Voir aussi : Et pendant ce temps-là, l'Allemagne investit sur sa stabilité politique en appaisant les tensions du marché du logement 

Quelles sont les causes réelles de la hausse des prix des logements en France, notamment dans les zones les plus concernées ? En dehors des "forces du marché", quelles sont les mécanismes, les régulations, etc…qui favorisent la hausse des prix, aussi bien pour les locataires que pour les propriétaires ?

Pierre-François GouiffèsLa maîtrise à long terme des prix de logement n’a jusqu’aux déclarations récentes de l’exécutif pas réellement constitué un objectif réellement suivi.

Concernant le prix des actifs, un des facteurs générateurs de hausse peut être constitué par un certain malthusianisme foncier. Les économistes Kramarz et Tibi évoquent par exemple la capacité des propriétaires présents dans une localité chère de se regrouper et de faire valoir leurs intérêts financiers auprès des élus qui en France disposent depuis 1982 d’une grande partie du pouvoir d’urbanisme. Il y aussi le sujet des normes de construction de plus en plus « ambitieuses » qui ont abouti à une hausse du cout de la construction de près de 60% en dix ans.
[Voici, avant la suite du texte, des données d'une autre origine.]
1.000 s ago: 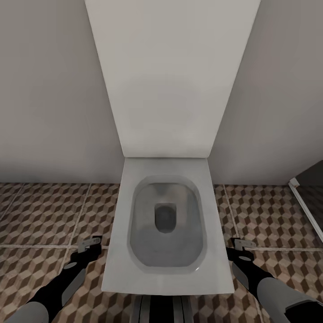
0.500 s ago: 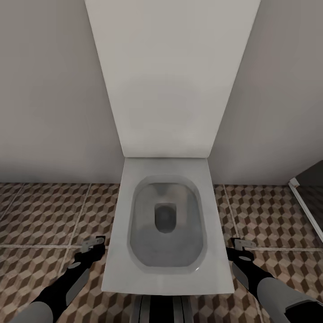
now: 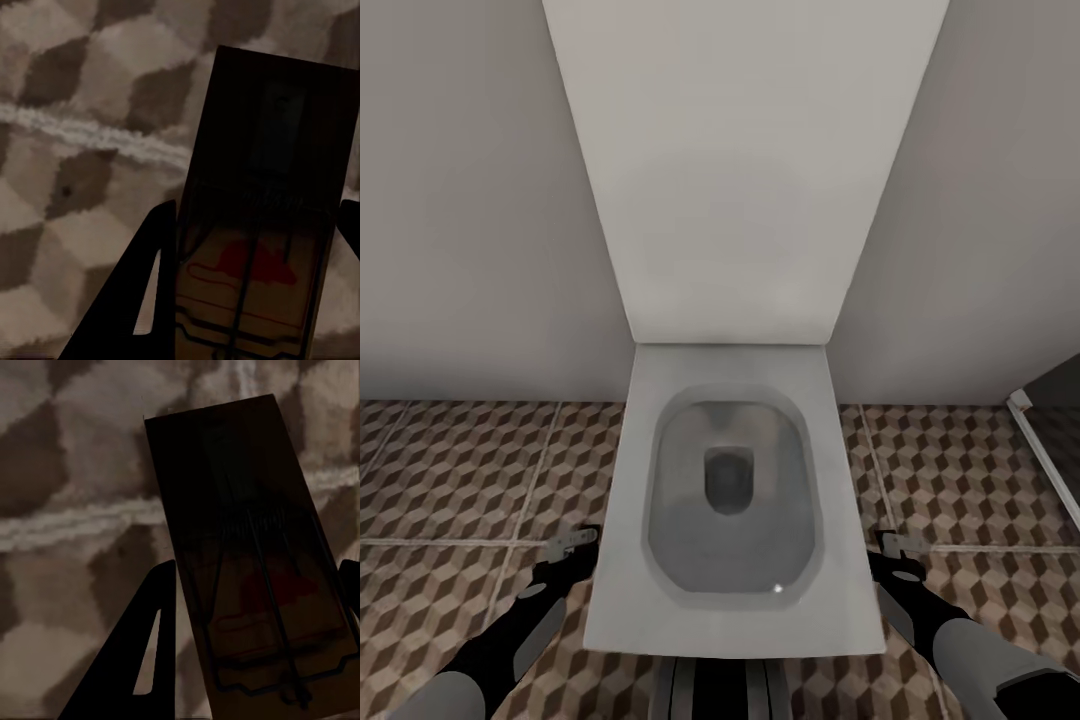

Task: Take the four mousetraps from the cabinet in the bathroom and place them on the bathroom floor. Make sure all four end up on the same floor surface, and ensure that at least two of them are either under or directly next to the same bathroom sink.

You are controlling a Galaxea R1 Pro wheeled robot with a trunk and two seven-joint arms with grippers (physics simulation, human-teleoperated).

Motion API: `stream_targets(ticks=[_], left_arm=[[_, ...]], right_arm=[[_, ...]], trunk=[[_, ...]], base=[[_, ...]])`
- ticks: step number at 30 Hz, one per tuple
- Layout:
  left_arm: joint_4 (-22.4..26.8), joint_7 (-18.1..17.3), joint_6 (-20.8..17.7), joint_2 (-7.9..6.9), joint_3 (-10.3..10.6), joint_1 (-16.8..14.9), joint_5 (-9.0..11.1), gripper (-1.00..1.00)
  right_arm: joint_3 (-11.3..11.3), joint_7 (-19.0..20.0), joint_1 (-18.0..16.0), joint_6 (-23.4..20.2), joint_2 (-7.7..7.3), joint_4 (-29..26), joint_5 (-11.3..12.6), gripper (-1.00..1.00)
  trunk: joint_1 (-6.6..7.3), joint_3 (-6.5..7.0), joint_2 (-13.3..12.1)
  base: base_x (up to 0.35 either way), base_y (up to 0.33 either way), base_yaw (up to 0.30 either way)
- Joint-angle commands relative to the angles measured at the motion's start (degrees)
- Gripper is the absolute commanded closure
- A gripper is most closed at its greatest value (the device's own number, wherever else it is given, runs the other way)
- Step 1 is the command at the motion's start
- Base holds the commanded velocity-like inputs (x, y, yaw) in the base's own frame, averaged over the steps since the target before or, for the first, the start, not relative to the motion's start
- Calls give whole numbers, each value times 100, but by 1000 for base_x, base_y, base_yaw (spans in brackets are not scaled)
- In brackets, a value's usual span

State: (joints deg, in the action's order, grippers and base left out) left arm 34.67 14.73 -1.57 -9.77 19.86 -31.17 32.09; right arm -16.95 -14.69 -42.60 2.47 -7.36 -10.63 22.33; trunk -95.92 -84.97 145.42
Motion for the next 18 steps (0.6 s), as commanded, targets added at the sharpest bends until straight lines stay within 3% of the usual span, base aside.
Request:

La question du prix du logement est un sujet de prime importance car le logement constitue pour Louis Chauvel tout simplement le principal facteur de régression sociale.

Dans quelle mesure une "libéralisation" du marché ou la dérégulation de la construction peuvent-elles suffire à contenir les prix immobiliers ? Dans quelle mesure une intervention de l'État est-elle nécessaire pour permettre de contenir les prix ?

Pierre-François Gouiffès Le logement est un objet tout à fait particulier avec des dimensions sociétale, économique et financière et une dimension de « bien tutélaire » rendant quasiment inéluctable un certain niveau d’intervention publique. Le secteur est donc dans une position intermédiaire entre des activités relevant essentiellement des mécanismes de marché et des activités fortement administrées et socialisées comme la santé ou l’éducation en France.

Il faut donc concilier la dimension marché et la régulation, ne plus construire les politiques du logement sur la base d’une méfiance a priori des mécanismes d’autorégulation afin de trouver le bon équilibre entre marché et gestion administrée. Ainsi la puissance publique pourrait fixer un objectif de long terme sur une maîtrise des prix, mais en laissant les acteurs s’organiser pour converger progressivement vers cette ambition de moyen long terme.